The Lorne Scots at the Liberation of Holland
The allies took the port of Antwerp in the fall on 1944 and Major Herb Chisholm was appointed OC Antwerp Defences and OC Special Forces (Canadian). In later years he told about going about the harbour in a rowboat in the pursuit of his duties.
Major Herb Chisholm
When the German occupiers discovered that the allies were not going to follow them up, they flooded twenty percent of the farmland. Supplies could not get in, and it was a hungry winter; by spring the food situation was desperate.

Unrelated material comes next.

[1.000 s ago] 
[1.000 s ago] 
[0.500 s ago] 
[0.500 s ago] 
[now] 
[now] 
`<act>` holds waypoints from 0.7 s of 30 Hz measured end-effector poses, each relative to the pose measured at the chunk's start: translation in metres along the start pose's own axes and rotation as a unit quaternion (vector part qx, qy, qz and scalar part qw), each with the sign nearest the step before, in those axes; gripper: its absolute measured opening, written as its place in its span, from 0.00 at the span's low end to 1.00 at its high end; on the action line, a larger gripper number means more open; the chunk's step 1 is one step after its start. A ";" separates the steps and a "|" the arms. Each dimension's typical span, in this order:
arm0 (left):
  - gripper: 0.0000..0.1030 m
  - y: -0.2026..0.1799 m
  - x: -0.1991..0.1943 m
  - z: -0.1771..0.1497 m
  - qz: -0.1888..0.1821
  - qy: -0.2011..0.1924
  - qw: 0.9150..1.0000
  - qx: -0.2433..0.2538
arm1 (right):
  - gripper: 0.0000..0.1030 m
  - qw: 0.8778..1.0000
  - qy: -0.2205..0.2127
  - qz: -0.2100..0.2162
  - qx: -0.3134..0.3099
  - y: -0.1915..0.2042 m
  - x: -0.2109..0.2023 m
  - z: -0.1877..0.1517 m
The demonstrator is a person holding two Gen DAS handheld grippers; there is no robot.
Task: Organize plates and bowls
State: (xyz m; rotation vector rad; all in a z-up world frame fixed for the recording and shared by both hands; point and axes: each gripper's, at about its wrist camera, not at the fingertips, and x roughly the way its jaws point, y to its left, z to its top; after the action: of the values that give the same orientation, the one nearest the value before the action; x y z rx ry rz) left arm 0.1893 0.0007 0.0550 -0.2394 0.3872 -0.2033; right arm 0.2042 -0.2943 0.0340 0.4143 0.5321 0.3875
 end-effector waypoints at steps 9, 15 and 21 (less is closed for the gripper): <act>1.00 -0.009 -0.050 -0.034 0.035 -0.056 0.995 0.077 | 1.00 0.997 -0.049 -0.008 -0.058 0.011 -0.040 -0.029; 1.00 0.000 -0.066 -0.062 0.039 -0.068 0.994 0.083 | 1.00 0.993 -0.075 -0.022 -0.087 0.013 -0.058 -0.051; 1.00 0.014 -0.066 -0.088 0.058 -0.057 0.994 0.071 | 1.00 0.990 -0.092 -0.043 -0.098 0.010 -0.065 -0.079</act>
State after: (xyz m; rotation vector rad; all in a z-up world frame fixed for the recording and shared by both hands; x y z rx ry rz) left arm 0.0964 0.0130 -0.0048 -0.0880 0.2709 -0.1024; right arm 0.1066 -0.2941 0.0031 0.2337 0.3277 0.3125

The German commander in the Netherlands was Colonel General Johannes Blaskowitz, who had been dismissed by Hitler at the start of the war when he complained about atrocities committed by German forces in Poland. When the time for surrender came, Captain Bob Early of Georgetown was attached to the General Staff, 1st Canadian Corps.
Captain Bob Early
He visited our museum in May 2001, and recalled how soldiers from the Lorne Scots Defence Company and the Provos provided security for Blaskowitz to come from Hilversum (Canadian authorities were afraid he might be shot) to the schoolhouse where the surrender took place. It was deep in a forest and away from other units, so the British would not be able to take over and take credit.
Another formal signing took place in the Hotel de Wereld in Wageningen.
A few days later, Prince Bernhard unveiled a plaque there, and the Lorne Scots provided the Honour Guard, commanded by Lieutenant J.E. Bingeman.
Captain Early (front right) with members of the Dutch resistance.